The lifetime is relative.  If there is no change, just regenerate the 
signature over the DS record.  When to regenerate a signature is a 
deeper topic - some suggest regenerating signatures about 1/2 way 
through the lifetime just to be sure the signatures get out there in 
time.  But never sign the DS set for more time than the 
prudent/agreed upon lifetime duration.

>** what should the registry do if multiple DS records with different
>    maxSigLife values exist?

Your call.  If you are nice to the registrant, pick the minimum.  If 
you want to lessen your CPU pick the maximum. ;)  I think this isn't 
so much an interoperability or protocol issue, but a business 
decision.

>* What is the purpose of the "urgent" value? I see no reason why the registry
>   would not include the new DS record in the very next zone update anyway.
>   We don't have an "urgent" for NS records neither :-)

Hmmm, I forget.

>* I do not see any sense in specifying both the contents of the DS record
>   _and_ the related DNSKEY record at the same time. The DS record can
>   be calculated from the DNSKEY (of course), and a registry would have to
>   calculate it anyway in order to verify the equality of both parameters.
>   To me, it would make more sense to have them as alternatives than of
>   having both types at the same time. If a registry policy ever wants to
>   check certain key properties (algorithm, key length), then a registry
>   can make the specification of the DNSKEY (instead of the DS) mandatory.

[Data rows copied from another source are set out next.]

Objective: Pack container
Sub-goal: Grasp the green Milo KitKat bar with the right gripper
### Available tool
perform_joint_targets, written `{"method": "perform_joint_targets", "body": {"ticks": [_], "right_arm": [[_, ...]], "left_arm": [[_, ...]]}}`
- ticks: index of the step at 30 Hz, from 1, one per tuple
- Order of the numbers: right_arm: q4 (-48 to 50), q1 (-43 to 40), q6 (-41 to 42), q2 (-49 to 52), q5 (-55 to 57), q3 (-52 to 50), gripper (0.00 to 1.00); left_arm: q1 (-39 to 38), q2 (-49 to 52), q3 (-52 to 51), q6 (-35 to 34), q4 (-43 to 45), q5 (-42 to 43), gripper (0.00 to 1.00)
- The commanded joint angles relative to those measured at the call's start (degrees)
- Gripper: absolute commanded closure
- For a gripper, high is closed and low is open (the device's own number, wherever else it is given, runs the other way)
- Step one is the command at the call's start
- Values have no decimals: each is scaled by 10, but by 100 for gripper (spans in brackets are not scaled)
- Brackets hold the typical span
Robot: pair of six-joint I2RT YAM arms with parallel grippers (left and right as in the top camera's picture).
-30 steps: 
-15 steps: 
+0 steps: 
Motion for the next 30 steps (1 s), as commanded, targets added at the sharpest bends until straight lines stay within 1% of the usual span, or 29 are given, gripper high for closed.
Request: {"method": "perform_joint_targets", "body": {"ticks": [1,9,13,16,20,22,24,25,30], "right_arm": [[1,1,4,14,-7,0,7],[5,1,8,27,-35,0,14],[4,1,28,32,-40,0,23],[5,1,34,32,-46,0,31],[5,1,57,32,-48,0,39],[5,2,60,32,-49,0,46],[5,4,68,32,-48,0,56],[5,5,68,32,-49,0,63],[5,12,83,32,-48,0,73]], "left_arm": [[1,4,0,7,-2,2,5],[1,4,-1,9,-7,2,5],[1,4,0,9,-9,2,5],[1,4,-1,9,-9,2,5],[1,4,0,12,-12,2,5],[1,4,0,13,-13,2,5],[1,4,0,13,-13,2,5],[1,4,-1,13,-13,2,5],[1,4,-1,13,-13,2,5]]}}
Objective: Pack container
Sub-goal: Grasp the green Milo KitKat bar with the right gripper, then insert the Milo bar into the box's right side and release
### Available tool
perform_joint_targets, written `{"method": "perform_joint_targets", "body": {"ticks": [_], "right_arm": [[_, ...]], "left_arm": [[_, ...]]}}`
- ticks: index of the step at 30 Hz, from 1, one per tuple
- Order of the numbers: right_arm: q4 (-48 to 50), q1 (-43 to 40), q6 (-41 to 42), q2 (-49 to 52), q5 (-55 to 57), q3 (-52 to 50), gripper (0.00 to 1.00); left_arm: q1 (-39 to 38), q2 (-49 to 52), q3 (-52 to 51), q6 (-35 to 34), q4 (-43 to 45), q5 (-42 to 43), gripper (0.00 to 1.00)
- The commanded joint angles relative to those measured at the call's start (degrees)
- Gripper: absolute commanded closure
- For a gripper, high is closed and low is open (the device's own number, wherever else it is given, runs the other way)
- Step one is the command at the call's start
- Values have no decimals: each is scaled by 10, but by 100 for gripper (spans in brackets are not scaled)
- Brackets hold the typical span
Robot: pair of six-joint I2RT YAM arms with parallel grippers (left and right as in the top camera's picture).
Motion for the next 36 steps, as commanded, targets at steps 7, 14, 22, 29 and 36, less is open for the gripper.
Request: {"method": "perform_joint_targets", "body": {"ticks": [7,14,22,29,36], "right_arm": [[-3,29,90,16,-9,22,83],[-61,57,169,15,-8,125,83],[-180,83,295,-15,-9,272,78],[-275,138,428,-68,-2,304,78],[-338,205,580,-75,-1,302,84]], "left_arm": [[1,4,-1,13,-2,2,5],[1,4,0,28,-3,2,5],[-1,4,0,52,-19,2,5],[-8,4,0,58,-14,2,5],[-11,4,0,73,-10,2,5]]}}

Not many do.  Although I feel that the DS data is all you want to 
transfer, the protocol schema is written to be more flexible for 
those who disagree with my view. ;)  I say that with some sarcasm, 
there are some folks that feel that only the DS record is needed, but 
some others want to have the option to send the key data.  Not all 
registries will have the same business thoughts.


>* Using the 16 Bit key tag of the key to identify the DS/DNSKEY that
>   should be removed from the domain is a bit risky having the probability
>   in mind that more than one key has exactly this tag. DNSSEC never relies
>   on the uniqueness of this tag.

It kind of does.  Some tools will trash a new key that matched 
existing keys (in tag).  But the question remains, I would need to 
think about it more.  Either way you go (delete all, refuse to accept 
the key at all), something workable will be found.

-- 
-=-=-=-=-=-=-=-=-=-=-=-=-=-=-=-=-=-=-=-=-=-=-=-=-=-=-=-=-=-=-=-=-=-=-=-=-=-
Edward Lewis                                                +1-571-434-5468
NeuStar

True story:
Only a routing "expert" would fly London->Minneapolis->Dallas->Minneapolis
to get home from a conference.  (Cities changed to protect his identity.)